« à tous ces enjeux mouvants qui ne m’arrêteront pas »
Il y a quelques jours à peine, j’ai eu la chance de (re)voir Sinaïve – trio strasbourgeois dont j’ai déjà fêté avec ferveur les deux premiers EP, ici et là – dans les conditions optimales du lieu dont on ne peut dire le nom : son poussé à fort volume, ambiance apaisée, présence attentive et amicale du public, volutes de fumées non identifiées, verres de bière généreux. Durant une petite heure, Sinaïve a déroulé son psychédélisme empreint d’une froideur concentrée, portée par une rythmique robotique et implacable. Sur place, une rumeur persistante promettait un inédit du groupe, enregistré disait-on avec du matériel analogique, à base de cassette, et de matériel d’equalisation en guise de production rudimentaire. Le disque était là, tiré à 69 exemplaires numérotés pour l’occasion, dans sa pochette de carton brun anonyme – si ce n’est les adresses postales et internet du groupe tamponnées, un polaroid du trio, de dos, à genoux et les mains sur la tête (en écho à de marquantes images de l’actualité récente) et un dépliant en noir et blanc avec les paroles des sept nouveaux morceaux.
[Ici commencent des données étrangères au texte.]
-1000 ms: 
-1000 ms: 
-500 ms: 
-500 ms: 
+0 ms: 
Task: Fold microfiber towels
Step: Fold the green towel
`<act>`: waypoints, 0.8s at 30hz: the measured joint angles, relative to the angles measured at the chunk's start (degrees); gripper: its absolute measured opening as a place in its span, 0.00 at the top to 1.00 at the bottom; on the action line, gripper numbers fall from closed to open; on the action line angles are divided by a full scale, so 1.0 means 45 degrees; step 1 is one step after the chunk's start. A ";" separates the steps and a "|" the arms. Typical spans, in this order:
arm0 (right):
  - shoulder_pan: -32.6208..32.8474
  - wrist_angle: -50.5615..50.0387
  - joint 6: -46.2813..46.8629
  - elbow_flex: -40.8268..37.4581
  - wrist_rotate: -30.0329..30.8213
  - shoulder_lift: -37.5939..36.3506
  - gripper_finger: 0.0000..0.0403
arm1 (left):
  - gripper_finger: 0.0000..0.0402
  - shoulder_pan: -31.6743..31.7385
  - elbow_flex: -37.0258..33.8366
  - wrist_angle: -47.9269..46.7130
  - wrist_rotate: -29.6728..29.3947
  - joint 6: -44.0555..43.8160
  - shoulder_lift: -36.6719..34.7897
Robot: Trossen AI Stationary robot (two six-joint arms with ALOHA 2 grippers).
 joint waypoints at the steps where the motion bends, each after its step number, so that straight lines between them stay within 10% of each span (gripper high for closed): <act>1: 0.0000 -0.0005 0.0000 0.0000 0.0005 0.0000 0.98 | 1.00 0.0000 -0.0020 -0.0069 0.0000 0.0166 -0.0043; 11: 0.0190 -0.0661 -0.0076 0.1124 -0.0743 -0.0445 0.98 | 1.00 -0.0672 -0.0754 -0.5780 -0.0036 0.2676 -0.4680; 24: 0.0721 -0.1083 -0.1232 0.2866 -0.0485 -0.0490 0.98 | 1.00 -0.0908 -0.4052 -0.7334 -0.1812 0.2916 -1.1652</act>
Il y a quelque chose d’exaltant à voir un groupe grandir de concert en concert, de séances d’enregistrement à une autre, et à chaque étape se transformer, s’affiner, muter, de façon toujours surprenante. C’est ici un parti-pris très fort dans une production dynamique tellement évidente (encore fallait-il y penser), de nouvelles influences, et des détails qui font la différence : la longue dérive dub de Esclave est maître (notez la référence à Hegel), une certaine froideur new wave, une pop song cachée dans l’ombre des constructions rythmiques audacieuses de Velours amour, la poésie abstraite et amère marquée des légères ridules mystiques des paroles de l’ensemble, magnifiée par des effets, des amorces de buzz d’amplis, des voix doublées… Sinaïve va vite et profite de cet état de grâce pour marcher sur l’eau : chaque chanson se tourne comme une page de pop-up avec des surprises en trois dimensions, plus le temps, avec des plages étirées avec justesse (plus ou moins cinq minutes à chaque fois), pour provoquer un certain état d’hypnose. Le son est clairement fait pour être poussé à fort volume, les guitares sont abrasives comme jamais, les rythmiques toujours plus compactes. J’ai déjà énoncé tout ce que me renvoyait ce jeune groupe, assurance tranquille de l’œuvre, science de la composition et de l’écriture, simplicité retrouvée du rapport à la musique, désintérêt pour les scories satellites (l’emballage) et synthèse sans passéisme. Alors je prends tout, comme un voleur, de peur que tout ne s’envole à la prochaine étape, mais dans l’excitation d’une suite, que j’espère inattendue, encore une fois.